= Assigned task =
In these records, how many lines contain "teal"? Please reply with the number only.

= Listed records =

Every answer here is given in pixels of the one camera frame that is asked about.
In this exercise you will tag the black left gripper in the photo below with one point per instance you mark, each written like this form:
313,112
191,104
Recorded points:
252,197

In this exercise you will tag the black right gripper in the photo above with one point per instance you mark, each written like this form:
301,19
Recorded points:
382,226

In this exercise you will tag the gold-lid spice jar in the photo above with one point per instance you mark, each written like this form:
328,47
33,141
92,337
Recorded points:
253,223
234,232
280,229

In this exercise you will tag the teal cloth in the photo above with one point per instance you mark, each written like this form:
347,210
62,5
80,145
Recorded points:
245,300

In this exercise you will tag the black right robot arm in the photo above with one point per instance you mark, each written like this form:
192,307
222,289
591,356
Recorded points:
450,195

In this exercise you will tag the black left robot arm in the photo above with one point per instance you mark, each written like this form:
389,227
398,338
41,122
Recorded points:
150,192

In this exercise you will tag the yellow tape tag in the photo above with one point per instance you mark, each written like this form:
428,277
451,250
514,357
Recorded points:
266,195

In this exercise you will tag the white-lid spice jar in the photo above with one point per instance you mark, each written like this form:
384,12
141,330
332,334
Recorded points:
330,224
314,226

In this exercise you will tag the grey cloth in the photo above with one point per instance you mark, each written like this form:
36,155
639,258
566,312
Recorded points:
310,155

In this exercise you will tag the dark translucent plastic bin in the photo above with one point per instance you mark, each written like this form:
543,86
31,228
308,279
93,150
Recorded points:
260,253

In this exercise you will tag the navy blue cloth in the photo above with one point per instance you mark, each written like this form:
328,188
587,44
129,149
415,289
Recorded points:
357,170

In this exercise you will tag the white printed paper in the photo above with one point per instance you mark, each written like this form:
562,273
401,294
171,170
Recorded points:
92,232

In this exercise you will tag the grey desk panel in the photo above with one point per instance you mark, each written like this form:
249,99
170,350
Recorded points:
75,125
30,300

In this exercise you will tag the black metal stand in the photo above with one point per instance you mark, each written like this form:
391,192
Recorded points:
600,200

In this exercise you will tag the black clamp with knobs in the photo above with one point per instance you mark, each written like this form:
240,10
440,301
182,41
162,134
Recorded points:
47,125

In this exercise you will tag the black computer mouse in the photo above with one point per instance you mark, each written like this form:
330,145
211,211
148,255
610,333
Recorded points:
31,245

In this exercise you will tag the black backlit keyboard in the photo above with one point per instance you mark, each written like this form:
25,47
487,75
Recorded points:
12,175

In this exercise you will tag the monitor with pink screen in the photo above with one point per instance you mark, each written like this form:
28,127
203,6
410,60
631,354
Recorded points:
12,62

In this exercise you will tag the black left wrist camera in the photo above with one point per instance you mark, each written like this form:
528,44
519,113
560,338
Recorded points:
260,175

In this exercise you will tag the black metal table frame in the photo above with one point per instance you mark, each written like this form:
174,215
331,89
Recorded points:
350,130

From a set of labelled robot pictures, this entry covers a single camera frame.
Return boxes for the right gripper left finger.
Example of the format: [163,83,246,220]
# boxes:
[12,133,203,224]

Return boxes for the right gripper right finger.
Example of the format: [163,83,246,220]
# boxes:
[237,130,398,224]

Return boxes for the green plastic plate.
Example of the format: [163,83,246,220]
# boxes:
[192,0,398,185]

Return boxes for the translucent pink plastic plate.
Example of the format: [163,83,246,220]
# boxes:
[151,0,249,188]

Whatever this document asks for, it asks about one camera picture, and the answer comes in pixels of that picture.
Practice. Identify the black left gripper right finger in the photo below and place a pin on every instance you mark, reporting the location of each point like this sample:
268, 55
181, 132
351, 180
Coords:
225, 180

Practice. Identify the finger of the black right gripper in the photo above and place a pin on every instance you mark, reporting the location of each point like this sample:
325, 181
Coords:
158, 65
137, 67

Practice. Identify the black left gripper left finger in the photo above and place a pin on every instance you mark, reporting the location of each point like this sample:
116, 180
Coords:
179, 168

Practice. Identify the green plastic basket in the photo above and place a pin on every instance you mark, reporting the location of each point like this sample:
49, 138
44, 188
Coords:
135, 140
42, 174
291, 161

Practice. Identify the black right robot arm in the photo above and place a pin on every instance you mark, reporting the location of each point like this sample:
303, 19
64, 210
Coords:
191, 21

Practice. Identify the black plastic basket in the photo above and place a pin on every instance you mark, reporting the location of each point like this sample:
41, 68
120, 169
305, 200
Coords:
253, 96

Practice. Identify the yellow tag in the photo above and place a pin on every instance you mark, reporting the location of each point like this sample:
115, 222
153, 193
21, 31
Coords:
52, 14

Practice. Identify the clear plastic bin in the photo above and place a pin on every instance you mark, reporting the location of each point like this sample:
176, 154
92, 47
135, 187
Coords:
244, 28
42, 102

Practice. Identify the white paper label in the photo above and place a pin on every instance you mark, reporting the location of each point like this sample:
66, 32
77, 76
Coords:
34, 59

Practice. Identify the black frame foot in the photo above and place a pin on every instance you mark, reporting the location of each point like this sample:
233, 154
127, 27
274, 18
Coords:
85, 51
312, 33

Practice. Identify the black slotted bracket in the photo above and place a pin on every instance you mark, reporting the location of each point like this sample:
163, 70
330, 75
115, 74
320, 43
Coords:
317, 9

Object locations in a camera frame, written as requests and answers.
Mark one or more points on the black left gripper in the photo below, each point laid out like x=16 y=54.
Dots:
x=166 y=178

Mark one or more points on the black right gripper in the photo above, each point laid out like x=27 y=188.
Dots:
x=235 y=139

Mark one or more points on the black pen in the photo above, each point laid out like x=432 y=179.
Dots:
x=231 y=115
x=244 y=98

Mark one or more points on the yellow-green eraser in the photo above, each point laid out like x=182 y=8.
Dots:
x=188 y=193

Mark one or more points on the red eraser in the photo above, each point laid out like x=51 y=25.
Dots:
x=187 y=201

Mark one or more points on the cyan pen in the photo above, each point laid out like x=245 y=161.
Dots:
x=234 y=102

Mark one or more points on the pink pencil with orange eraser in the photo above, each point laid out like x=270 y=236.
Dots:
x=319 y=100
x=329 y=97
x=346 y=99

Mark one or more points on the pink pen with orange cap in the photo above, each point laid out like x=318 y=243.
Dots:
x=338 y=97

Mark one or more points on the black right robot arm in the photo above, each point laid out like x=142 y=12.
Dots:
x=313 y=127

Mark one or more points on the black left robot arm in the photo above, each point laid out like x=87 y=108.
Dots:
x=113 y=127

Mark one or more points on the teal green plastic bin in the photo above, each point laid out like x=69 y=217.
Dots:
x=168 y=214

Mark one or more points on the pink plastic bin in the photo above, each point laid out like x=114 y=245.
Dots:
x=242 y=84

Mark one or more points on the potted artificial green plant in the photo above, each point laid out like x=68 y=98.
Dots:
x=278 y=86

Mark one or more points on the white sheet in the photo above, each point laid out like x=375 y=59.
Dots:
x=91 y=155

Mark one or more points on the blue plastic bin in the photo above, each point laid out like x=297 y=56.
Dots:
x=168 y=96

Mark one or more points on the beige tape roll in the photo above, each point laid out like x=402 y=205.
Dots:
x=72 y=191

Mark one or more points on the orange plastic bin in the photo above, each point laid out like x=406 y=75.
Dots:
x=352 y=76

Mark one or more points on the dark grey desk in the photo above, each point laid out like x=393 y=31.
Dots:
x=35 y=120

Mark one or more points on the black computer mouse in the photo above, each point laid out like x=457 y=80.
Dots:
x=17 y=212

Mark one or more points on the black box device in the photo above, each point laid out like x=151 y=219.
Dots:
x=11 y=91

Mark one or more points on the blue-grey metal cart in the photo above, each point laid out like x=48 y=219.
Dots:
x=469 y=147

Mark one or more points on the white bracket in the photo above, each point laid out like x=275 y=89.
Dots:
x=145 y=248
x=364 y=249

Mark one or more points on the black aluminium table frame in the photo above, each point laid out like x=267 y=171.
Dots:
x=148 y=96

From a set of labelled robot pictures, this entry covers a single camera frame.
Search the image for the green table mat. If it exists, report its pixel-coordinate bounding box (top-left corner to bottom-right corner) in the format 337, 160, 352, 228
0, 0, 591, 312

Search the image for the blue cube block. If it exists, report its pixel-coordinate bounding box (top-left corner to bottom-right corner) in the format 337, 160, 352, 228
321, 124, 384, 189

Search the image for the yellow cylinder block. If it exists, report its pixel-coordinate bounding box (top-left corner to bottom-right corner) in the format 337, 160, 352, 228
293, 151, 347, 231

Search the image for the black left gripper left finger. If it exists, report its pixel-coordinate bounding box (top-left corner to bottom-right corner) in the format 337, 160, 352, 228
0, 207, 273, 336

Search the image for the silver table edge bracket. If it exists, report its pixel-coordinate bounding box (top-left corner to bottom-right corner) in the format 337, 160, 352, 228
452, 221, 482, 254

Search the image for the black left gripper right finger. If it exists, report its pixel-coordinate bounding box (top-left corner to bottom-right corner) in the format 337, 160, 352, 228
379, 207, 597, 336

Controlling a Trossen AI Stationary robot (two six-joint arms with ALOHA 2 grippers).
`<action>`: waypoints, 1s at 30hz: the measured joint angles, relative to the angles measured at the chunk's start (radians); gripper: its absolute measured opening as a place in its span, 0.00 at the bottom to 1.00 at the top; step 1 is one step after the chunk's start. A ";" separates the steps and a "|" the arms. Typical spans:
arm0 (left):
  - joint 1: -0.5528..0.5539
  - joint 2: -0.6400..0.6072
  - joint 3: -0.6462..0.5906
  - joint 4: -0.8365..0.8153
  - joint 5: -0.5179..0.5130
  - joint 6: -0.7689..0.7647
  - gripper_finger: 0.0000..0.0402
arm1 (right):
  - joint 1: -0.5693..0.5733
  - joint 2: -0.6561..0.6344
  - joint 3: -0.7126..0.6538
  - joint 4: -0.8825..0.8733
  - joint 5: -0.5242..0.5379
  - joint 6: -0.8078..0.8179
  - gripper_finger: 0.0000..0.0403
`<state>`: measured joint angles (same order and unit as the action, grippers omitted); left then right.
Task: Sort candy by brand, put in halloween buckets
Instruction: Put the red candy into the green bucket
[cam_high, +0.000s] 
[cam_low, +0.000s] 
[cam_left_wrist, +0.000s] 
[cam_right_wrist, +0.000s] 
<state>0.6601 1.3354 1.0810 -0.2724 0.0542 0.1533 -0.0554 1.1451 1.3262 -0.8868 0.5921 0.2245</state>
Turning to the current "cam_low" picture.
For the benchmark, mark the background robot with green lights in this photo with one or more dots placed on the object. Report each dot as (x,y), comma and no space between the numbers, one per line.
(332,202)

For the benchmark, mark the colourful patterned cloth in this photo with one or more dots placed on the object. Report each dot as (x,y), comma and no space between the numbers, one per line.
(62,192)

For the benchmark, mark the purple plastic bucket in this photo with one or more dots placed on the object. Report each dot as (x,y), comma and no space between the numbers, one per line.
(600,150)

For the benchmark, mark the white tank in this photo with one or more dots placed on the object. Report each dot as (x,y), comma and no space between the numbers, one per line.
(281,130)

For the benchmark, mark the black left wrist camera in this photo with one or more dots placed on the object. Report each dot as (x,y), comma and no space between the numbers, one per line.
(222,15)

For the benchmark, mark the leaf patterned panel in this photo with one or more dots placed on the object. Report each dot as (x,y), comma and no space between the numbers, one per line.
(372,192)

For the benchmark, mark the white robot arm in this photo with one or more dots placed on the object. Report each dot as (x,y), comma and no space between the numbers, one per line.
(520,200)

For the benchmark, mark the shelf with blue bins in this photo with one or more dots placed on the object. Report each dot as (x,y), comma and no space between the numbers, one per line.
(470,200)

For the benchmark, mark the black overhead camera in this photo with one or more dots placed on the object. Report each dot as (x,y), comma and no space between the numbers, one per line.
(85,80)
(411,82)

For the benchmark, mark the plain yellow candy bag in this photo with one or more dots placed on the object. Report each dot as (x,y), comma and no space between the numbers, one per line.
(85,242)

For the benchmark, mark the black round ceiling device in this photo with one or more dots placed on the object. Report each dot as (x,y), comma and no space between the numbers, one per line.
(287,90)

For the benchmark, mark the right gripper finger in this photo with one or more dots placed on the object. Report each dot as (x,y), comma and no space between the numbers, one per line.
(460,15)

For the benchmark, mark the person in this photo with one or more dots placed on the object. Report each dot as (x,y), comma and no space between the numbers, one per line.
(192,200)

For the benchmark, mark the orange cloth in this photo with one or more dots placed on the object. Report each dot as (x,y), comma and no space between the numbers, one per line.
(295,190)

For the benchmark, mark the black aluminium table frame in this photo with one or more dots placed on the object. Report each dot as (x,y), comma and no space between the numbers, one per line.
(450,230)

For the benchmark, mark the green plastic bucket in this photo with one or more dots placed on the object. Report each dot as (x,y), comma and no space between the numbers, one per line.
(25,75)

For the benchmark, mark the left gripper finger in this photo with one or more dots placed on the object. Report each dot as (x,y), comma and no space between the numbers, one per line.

= Completed task =
2